TASK DETAILS ▸ Where a line below holds the string "right", that line goes into the answer.

***** PROVIDED MATERIAL

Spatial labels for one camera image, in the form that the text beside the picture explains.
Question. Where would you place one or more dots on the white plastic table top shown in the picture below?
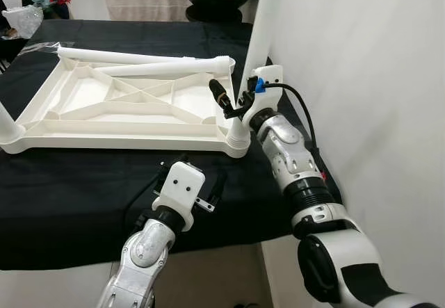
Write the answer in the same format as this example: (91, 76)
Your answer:
(125, 143)

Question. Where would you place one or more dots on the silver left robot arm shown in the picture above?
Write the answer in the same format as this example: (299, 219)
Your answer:
(146, 252)

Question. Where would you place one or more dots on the clear plastic bag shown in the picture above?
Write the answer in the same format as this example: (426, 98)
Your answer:
(21, 19)

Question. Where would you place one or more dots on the black fabric bag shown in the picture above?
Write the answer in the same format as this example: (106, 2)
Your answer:
(10, 49)

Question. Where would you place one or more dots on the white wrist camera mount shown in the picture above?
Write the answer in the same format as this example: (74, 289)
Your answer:
(270, 78)
(179, 191)

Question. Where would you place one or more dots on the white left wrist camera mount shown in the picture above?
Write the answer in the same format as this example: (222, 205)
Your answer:
(179, 191)

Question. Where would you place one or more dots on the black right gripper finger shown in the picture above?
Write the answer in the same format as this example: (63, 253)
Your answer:
(219, 91)

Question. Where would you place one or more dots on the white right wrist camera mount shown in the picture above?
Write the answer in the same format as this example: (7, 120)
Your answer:
(270, 78)

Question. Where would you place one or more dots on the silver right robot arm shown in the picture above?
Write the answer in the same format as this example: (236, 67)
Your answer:
(292, 155)

**********

SOLVED PROBLEM ▸
Question. Where would you place one or more dots on the black right gripper finger shown in the picture above?
Question. Where would you place one or more dots on the white right wrist camera mount shown in the picture above?
Question. Where would you place one or more dots on the silver right robot arm shown in the picture above?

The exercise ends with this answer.